|Customers waited at a car dealership in December. Consumers increased their spending in January by the smallest amount in seven months, even though paychecks rose due to a tax break. (Toby Talbot/ Associated Press/ File 2010)|
Spending lags despite tax cut
Fails to bolster economy in Jan.
WASHINGTON — A Social Security tax cut that economists say should help the economy this year is off to a slow start. Consumers increased their spending last month at the weakest pace since June, even with the extra money in their paychecks.
Some people may be using the additional money to pay holiday credit card bills or higher gas prices, analysts said. And harsh weather may have deterred some people from shopping in January.
Personal finance specialists say the real test of the tax cut’s impact will come this spring, with Easter holiday sales.
Still, consumers increased spending by only 0.2 percent in January, the smallest gain since June, the Commerce Department said yesterday. At the same time, their incomes rose 1 percent — the biggest jump in nearly two years and a reflection of the cut.
Economists say workers will receive an additional $110 billion this year from the cut in their Social Security taxes. Most families will see about $1,000 to $2,000 in extra income. Households with two high-income earners could receive up to $4,000 more.
In December, when President Obama signed the cut as part of a broader tax package, economists predicted Americans would spend about two-thirds of the extra money and save one-third.
Economists said the extra spending would help boost growth and could lead businesses to hire more. Still, all that was before tensions in the Middle East sent oil prices soaring. And a surge in global commodity prices is now expected to push US food prices up slightly this year, too.
Many analysts say such inflation could siphon off most of the benefit of the tax cut. Yesterday, several scaled back expectations for growth after seeing January’s disappointing report.
“It doesn’t look like the economy is going to get any strong net boost from the Social Security tax cut,’’ said Paul Dales, senior economist at Capital Economics. “It will just go to pay higher prices on food and energy.’’
Consumer spending was growing at the fastest pace in four years in the final three months of 2010, helping to support the overall economy. The weak showing in January raised questions about how strong consumer spending, which accounts for 70 percent of economic activity, will be this year.
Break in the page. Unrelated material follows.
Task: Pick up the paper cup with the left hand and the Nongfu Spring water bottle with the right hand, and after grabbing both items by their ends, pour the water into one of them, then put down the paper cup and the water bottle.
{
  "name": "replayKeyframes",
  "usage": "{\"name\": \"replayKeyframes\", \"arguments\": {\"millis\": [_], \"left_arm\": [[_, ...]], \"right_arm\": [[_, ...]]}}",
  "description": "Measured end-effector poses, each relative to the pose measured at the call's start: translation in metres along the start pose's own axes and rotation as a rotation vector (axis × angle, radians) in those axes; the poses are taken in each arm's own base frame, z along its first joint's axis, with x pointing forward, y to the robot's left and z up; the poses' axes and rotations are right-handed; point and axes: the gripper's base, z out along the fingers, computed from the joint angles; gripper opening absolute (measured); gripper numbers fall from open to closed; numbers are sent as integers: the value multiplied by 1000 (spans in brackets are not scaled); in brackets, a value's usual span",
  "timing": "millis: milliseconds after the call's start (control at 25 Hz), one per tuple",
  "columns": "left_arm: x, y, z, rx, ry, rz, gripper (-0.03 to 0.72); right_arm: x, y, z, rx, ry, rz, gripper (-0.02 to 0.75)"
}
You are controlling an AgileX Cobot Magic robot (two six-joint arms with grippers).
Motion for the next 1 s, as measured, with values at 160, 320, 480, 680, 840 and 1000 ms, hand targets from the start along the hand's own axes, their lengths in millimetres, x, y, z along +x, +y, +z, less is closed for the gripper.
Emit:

The modest 0.2 percent rise in spending was even weaker when inflation was taken into account. After adjusting for price changes — particularly a steep rise in energy costs — spending actually dipped 0.1 percent in January. That was the poorest showing since September 2009.
“I think the next big event we need to watch for is Easter sales,’’ said Arun Jain, professor of marketing research at the University at Buffalo School of Management.
“That will reflect what they want to buy for spring. That to me will tell us how confident they are.’’
An early sign of that would be an increase in clothing sales at discount department stores such as Sears, J.C. Penney, and Target, Jain said.
“When people get these types of paycheck boosts from the government, typically the first area people will spend on is essentials for the family,’’ Jain said.